Sunday, July 10, 2016

arms open wide

I found myself glaring at the man standing just opposite from me on the subway.  He stood out and I couldn't help but watch him and feel deep hatred towards him.   It was obvious that this man was in Thailand as a sex tourist...or at least that was what I perceived.  It was hard for me to ignore him and go about my own business.  Everything in me wanted to go tell him that what he was doing was wrong.  Instead, I just glared at him...hoping he would feel that he could not just be anonymous with what he was doing.  Someone noticed.  I noticed.  Even if everyone else remained aloof and diverted their eyes...I noticed.  My heart ached for the young woman who was trying her hardest to appear that she was happy to be with this man...this man at least three times her age.
But I felt helpless, and the anger (hatred) that I carried within me did no one any good.  It did not stop the man from buying sex from this young woman.  It did not free the woman from the sex industry that night.  The hatred just stayed within me, burning and leaving me weary.
Over time I found myself suspecting all the men around me.  We were in a small country in Southeast Asia for the purpose of helping some of these young women who wanted to leave the sex industry.  I had left America to serve these women...with a desire to help them find emotional healing and spiritual freedom.  But instead I found myself weighed down by the heaviness and the darkness that seemed to be lurking everywhere.  When I would drive around the city I saw it everywhere.  Perhaps my imagination was on overdrive and began seeing it everywhere...or maybe it really was.  But instead of being energized to do my part in helping, I felt the heavy burden placed ever increasingly on my shoulders.  Only when we would leave for our brief vacations would I feel a sense of weight lifted...only to return one week later and find it was all still there.
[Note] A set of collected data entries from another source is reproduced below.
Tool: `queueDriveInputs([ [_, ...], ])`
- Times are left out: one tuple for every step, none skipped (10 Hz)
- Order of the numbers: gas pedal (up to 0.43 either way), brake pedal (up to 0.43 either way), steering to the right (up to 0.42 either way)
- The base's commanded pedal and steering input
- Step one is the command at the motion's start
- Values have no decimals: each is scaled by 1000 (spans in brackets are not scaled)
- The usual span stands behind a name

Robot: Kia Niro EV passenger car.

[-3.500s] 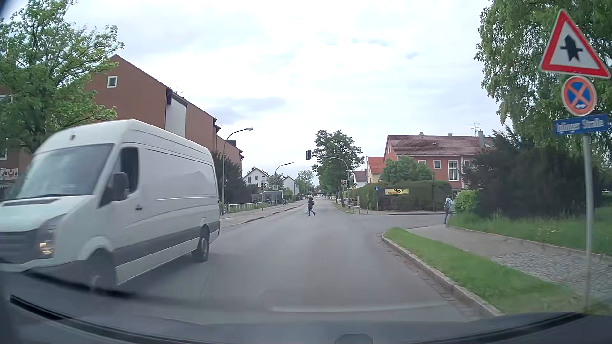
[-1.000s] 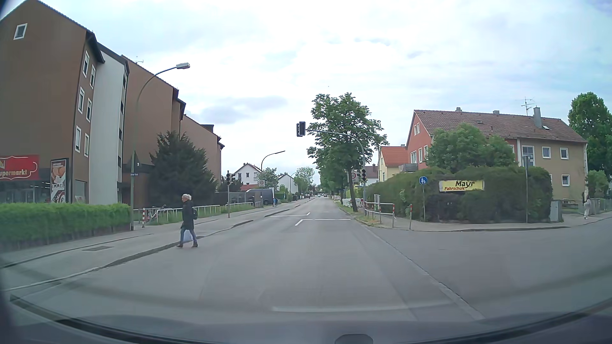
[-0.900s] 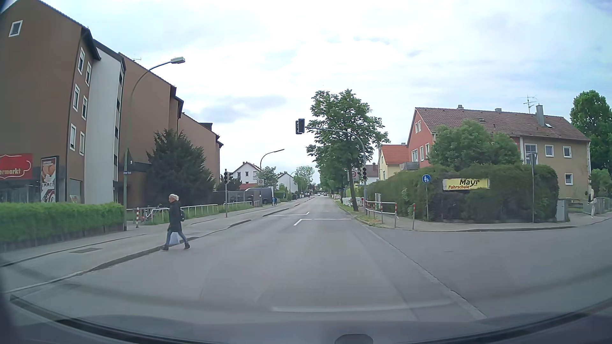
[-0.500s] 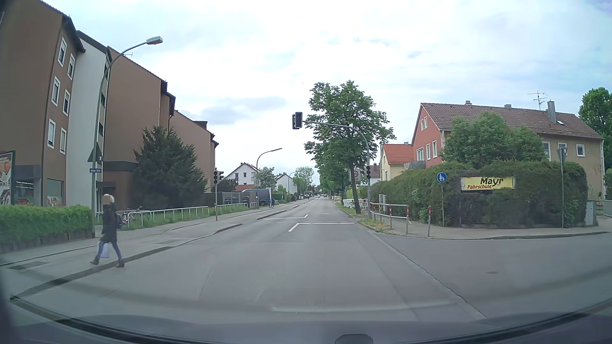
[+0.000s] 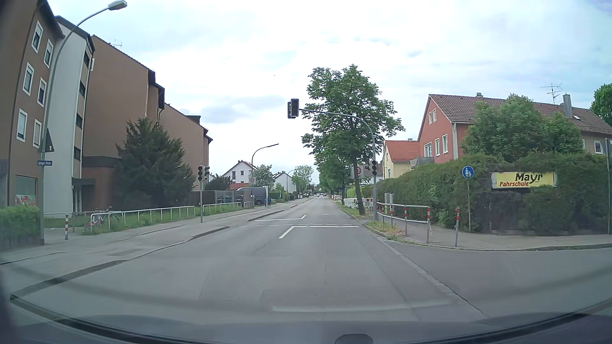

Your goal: Follow the waypoints while adhering to traffic rules and regulations

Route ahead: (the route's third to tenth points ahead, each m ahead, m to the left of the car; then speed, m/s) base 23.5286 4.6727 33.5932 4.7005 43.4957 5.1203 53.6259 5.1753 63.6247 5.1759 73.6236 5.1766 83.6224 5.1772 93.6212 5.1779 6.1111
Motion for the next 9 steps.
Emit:
queueDriveInputs([
  [8,0,-2],
  [8,0,-3],
  [8,0,-3],
  [8,0,-2],
  [8,0,-2],
  [8,0,-2],
  [8,0,-2],
  [8,0,-2],
  [8,0,-2],
])
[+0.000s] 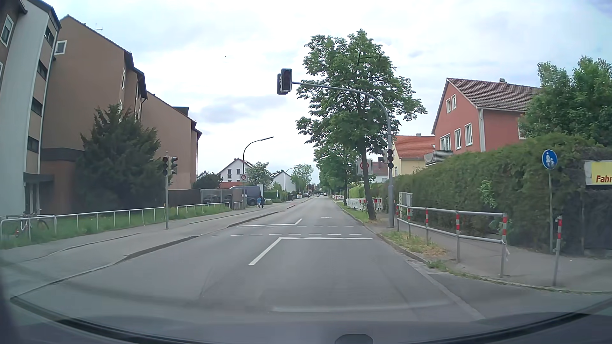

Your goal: Follow the waypoints while adhering to traffic rules and regulations

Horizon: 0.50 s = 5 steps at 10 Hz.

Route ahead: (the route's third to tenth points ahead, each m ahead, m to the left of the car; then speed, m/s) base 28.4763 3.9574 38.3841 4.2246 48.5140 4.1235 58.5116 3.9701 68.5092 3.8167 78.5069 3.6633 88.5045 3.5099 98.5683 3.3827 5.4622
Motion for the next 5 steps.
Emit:
queueDriveInputs([
  [8,0,-2],
  [8,0,-2],
  [39,0,-2],
  [79,0,-2],
  [98,0,-2],
])
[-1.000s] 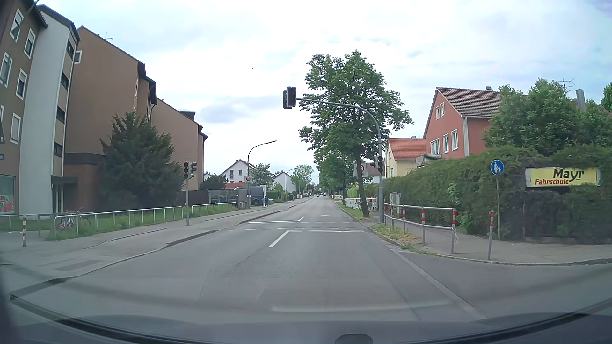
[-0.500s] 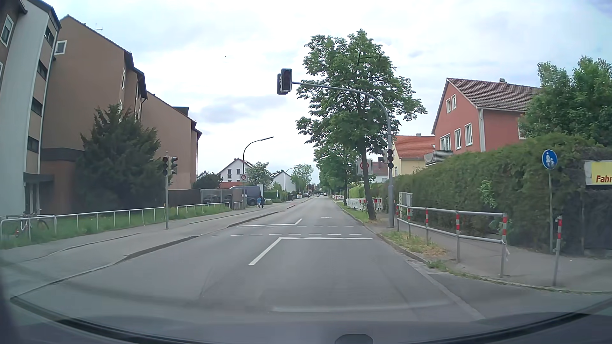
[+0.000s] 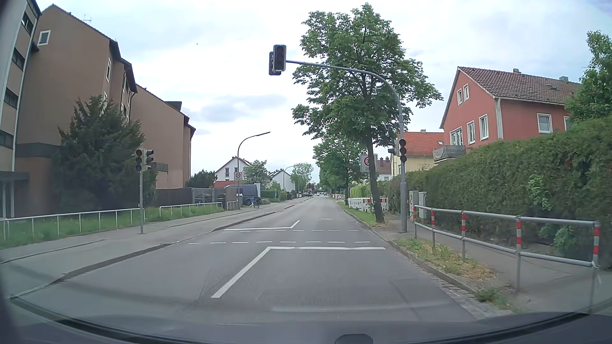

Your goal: Follow the waypoints while adhering to traffic rules and regulations

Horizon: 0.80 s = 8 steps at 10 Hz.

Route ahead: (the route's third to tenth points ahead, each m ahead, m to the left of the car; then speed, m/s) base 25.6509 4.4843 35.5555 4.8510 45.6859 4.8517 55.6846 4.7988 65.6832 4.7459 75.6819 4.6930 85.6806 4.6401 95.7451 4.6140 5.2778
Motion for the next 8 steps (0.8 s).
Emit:
queueDriveInputs([
  [118,0,-2],
  [118,0,-2],
  [87,0,-2],
  [87,0,-4],
  [87,0,-5],
  [98,0,-6],
  [110,0,-7],
  [118,0,-7],
])
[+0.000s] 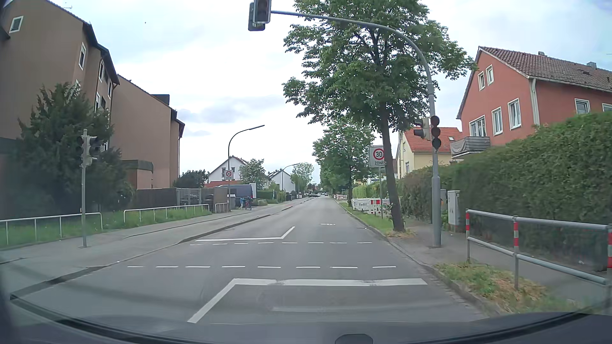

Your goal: Follow the waypoints while adhering to traffic rules and regulations

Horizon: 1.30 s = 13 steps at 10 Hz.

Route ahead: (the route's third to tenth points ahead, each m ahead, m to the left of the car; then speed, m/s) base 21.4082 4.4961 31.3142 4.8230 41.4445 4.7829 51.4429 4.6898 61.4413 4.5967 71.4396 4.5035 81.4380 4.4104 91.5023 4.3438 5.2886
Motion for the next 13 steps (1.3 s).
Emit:
queueDriveInputs([
  [118,0,-7],
  [118,0,-7],
  [118,0,-7],
  [118,0,-6],
  [118,0,-6],
  [118,0,-5],
  [130,0,-5],
  [130,0,-4],
  [138,0,-4],
  [150,0,-4],
  [150,0,-4],
  [150,0,-4],
  [150,0,-4],
])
And then one weekend I went down to Bangkok in order to see a doctor for health issues I couldn't resolve (likely a result of the stress I was carrying around).  As I got on the subway, I at once noticed these men lurking everywhere (yes, they are many).  But something happened.  I found myself moved to pray for them.  Instead of cursing them under my breath and shooting fiery hateful arrows towards them, I smiled and prayed blessings over them.  "You are loved!" I whispered under my breath.  Why?  It was a strange thing.  But I realized that these men needed love and prayer and blessings just as much as the women.  These men were hurting, too.  I found myself moved deeply with love and care for these men.  It was a new feeling, but so much better (and lighter) than the hatred I had allowed to simmer all too often.  It reminded me that these men needed people to love them and see them as humans just as much as the women needed love and dignity.
Perhaps one might say that neither my hatred towards these men, nor my love towards these men did anything to change the situation.  But I would disagree.  Something big changed.  Me.  With the hatred I carried a heavy burden with me that I could do nothing about.  But with love I found myself open and light, allowing the burden to be God's.  Not mine.  My heart (and arms) could open to these men and women, not be closed.  Today as I sat at church taking communion I looked up and saw Jesus in our stained glass window.  His arms were extended and open wide.  That is the Jesus who says "come to me all who are weary and burdened and I will give you rest."  That is the Jesus who welcomes the sinners and lives are changed.  That is the Jesus who offers love to the sex tourists, to the broken sex workers.  That is the one who offers life, not death.  Love not hate.  And that is the one I wish to carry around and offer.  That is the one who gives us hope in a world so broken and full of hate.  I wish to open my heart and arms to the hurting.  Those arms are the arms I have needed.  Those are the arms that the world needs.  Those are the arms I wish to extend again and again to others.  May it be so.